» What you are asked to do
Return the lines from the line containing "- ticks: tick" through the last line of the material below, exactly as they appear and with no others.

━━━━━ Material provided ━━━━━

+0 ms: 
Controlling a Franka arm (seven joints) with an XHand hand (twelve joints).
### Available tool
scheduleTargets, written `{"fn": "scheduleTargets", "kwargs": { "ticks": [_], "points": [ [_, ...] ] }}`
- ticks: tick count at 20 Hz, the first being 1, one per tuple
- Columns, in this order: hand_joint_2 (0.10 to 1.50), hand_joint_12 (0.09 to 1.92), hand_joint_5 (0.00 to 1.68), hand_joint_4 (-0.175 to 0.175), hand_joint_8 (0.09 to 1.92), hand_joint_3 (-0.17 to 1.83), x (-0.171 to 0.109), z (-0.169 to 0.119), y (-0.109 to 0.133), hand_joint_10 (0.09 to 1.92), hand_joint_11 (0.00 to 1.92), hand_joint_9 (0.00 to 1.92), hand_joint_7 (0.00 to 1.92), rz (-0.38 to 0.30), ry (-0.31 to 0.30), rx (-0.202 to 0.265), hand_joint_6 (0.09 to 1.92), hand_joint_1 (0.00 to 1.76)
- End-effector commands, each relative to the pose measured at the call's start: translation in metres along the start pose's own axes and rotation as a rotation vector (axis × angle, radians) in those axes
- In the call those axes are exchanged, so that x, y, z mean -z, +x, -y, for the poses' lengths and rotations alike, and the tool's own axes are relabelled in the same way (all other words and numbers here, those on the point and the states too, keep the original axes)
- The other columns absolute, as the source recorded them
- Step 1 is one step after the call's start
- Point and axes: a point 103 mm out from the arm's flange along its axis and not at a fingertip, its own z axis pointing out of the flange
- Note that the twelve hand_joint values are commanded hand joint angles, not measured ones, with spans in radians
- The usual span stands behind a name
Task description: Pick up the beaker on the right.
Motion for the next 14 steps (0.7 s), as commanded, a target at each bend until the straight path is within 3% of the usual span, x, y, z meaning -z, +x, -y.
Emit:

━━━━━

» Expected output
- ticks: tick count at 20 Hz, the first being 1, one per tuple
- Columns, in this order: hand_joint_2 (0.10 to 1.50), hand_joint_12 (0.09 to 1.92), hand_joint_5 (0.00 to 1.68), hand_joint_4 (-0.175 to 0.175), hand_joint_8 (0.09 to 1.92), hand_joint_3 (-0.17 to 1.83), x (-0.171 to 0.109), z (-0.169 to 0.119), y (-0.109 to 0.133), hand_joint_10 (0.09 to 1.92), hand_joint_11 (0.00 to 1.92), hand_joint_9 (0.00 to 1.92), hand_joint_7 (0.00 to 1.92), rz (-0.38 to 0.30), ry (-0.31 to 0.30), rx (-0.202 to 0.265), hand_joint_6 (0.09 to 1.92), hand_joint_1 (0.00 to 1.76)
- End-effector commands, each relative to the pose measured at the call's start: translation in metres along the start pose's own axes and rotation as a rotation vector (axis × angle, radians) in those axes
- In the call those axes are exchanged, so that x, y, z mean -z, +x, -y, for the poses' lengths and rotations alike, and the tool's own axes are relabelled in the same way (all other words and numbers here, those on the point and the states too, keep the original axes)
- The other columns absolute, as the source recorded them
- Step 1 is one step after the call's start
- Point and axes: a point 103 mm out from the arm's flange along its axis and not at a fingertip, its own z axis pointing out of the flange
- Note that the twelve hand_joint values are commanded hand joint angles, not measured ones, with spans in radians
- The usual span stands behind a name
Task description: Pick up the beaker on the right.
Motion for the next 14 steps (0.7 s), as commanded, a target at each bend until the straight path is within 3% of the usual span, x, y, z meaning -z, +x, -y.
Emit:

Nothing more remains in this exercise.